We are a biopharmaceutical company focused on the discovery, development and commercialization of fully human antibody-based therapeutic products. Our UltiMAb Human Antibody Development System® includes (i) our HuMAb-Mouse® technology, (ii) Kirin's TC Mouse™ technology, and (iii) the KM-Mouse® technology, a cross-bred mouse that combines the characteristics of our HuMAb-Mouse® with those of the TC Mouse™. In total these technologies and the human antibodies they produce constitute our UltiMAb® technology. We believe that our UltiMAb® technology platform enables us to rapidly create and develop such products for a wide range of diseases, including cancer, inflammation, autoimmune disorders and other life-threatening and debilitating diseases.

Medarex is committed to building value by developing a diverse pipeline of antibody products to address major unmet healthcare needs in the world. Currently, over 40 antibody product candidates generated from our UltiMAb® technology are in clinical development(1). The most advanced product candidates, generated through the use of our UltiMAb® technology and in which Medarex has an economic interest through co-promotion/profit sharing rights, royalties and/or equity ownership, are in Phase 3 clinical trials or are the subject of regulatory applications for marketing authorization.

In addition to the antibody product candidates currently in Phase 3 trials, multiple product candidates in Phase 2, Phase 1 and preclinical testing are being developed either by Medarex alone or by Medarex jointly with our partners, or separately by our partners. These partners include Amgen, Inc., Bristol-Myers Squibb Company, Centocor, Inc., Eli Lilly and Company, Genmab A/S, ImClone Systems Incorporated, MedImmune, Inc., and Novartis Pharma AG. We believe that through the broad use of our UltiMAb® technology, we are leveraging our efforts and our partners' efforts to create, develop and potentially commercialize innovative treatments for a wide range of diseases.
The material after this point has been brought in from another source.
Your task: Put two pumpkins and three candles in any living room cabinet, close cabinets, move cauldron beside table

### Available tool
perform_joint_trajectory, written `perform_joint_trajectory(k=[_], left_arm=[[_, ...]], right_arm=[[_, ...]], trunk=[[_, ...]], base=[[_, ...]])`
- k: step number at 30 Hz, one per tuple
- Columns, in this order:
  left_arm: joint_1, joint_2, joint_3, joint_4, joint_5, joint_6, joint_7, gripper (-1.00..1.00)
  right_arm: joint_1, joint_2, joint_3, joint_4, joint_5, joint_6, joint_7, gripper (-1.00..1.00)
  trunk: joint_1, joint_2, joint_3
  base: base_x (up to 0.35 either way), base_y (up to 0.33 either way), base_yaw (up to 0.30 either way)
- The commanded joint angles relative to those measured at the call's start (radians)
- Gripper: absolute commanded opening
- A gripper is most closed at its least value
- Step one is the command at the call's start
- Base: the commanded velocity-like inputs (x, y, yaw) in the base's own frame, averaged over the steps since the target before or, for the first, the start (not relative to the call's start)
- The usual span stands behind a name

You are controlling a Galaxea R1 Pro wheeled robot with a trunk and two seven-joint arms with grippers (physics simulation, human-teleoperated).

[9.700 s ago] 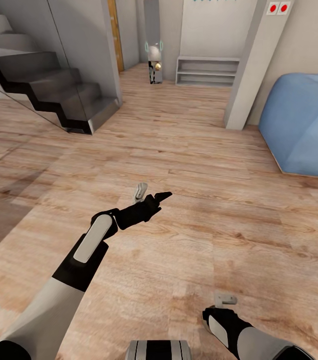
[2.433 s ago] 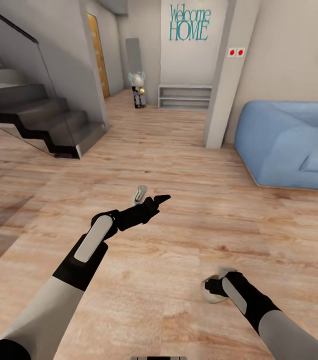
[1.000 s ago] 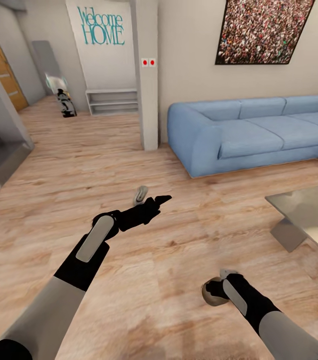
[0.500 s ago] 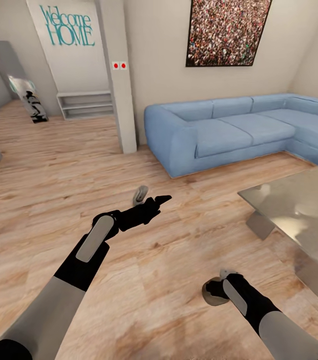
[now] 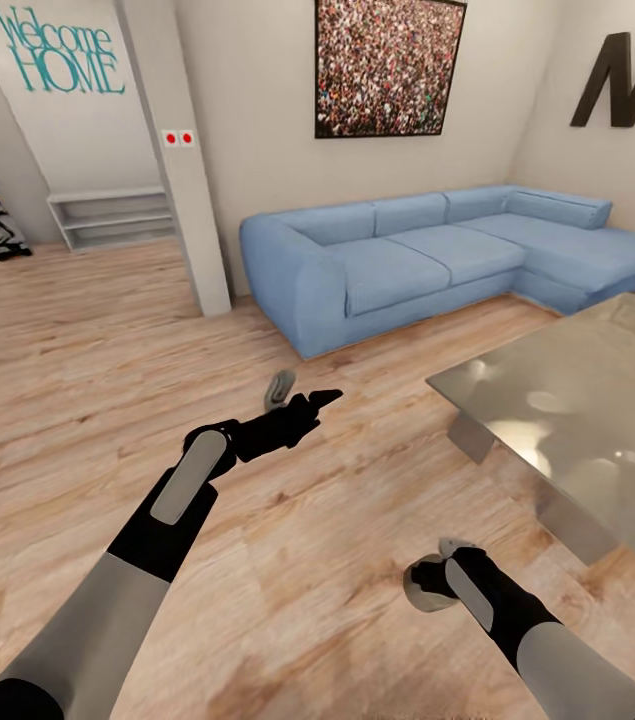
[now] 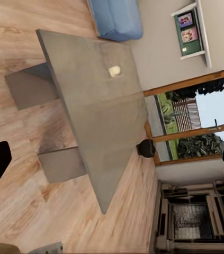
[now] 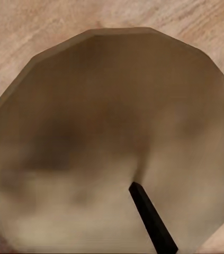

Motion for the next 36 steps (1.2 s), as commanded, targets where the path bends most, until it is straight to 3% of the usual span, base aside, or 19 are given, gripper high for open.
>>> perform_joint_trajectory(k=[1, 15, 22, 26, 32, 36], left_arm=[[0.0, 0.0, 0.0, 0.0, 0.0, 0.0, 0.0, 1.0], [0.0, 0.006, 0.0, 0.0, 0.0, 0.0, 0.0, 1.0], [0.0, 0.009, 0.0, -0.009, 0.0, 0.0, 0.0, 1.0], [0.0, 0.006, 0.0, -0.012, 0.0, 0.0, 0.0, 1.0], [0.0, 0.003, 0.0, -0.012, -0.001, 0.0, 0.001, 1.0], [0.0, 0.005, -0.003, -0.016, 0.0, -0.001, 0.0, 1.0]], right_arm=[[0.0, 0.0, 0.0, 0.0, -0.007, -0.002, -0.001, -1.0], [0.0, -0.003, -0.008, -0.036, -0.008, 0.001, -0.011, -1.0], [0.0, -0.002, -0.011, -0.204, -0.014, 0.007, -0.015, -1.0], [-0.006, 0.005, -0.053, -0.276, -0.015, 0.007, -0.016, -1.0], [-0.013, 0.039, -0.083, -0.311, -0.015, 0.001, -0.016, -1.0], [-0.014, 0.042, -0.101, -0.318, -0.014, -0.008, -0.015, -1.0]], trunk=[[-0.004, 0.007, 0.003], [-0.058, 0.105, 0.061], [-0.084, 0.154, 0.094], [-0.1, 0.182, 0.113], [-0.123, 0.224, 0.141], [-0.123, 0.224, 0.148]], base=[[0.0, 0.0, -0.283], [0.0, 0.0, -0.225], [0.0, 0.0, -0.022], [0.0, 0.0, 0.0], [0.0, 0.0, 0.0], [0.0, 0.0, 0.0]])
In addition to our UltiMAb® technology, we have considerable experience in preclinical and clinical development as well as in manufacturing antibodies for clinical trials. Our existing manufacturing facility in Annandale, New Jersey currently has the capacity to undertake multiple antibody projects concurrently for clinical development purposes, meeting our near-term production demands. We have assembled a team of experienced scientific, production, clinical and regulatory personnel to facilitate the discovery and development of antibody-based products for us and for certain of our partners.



(1) Information regarding the clinical status of third-party antibody products is based on public information available as of the date hereof.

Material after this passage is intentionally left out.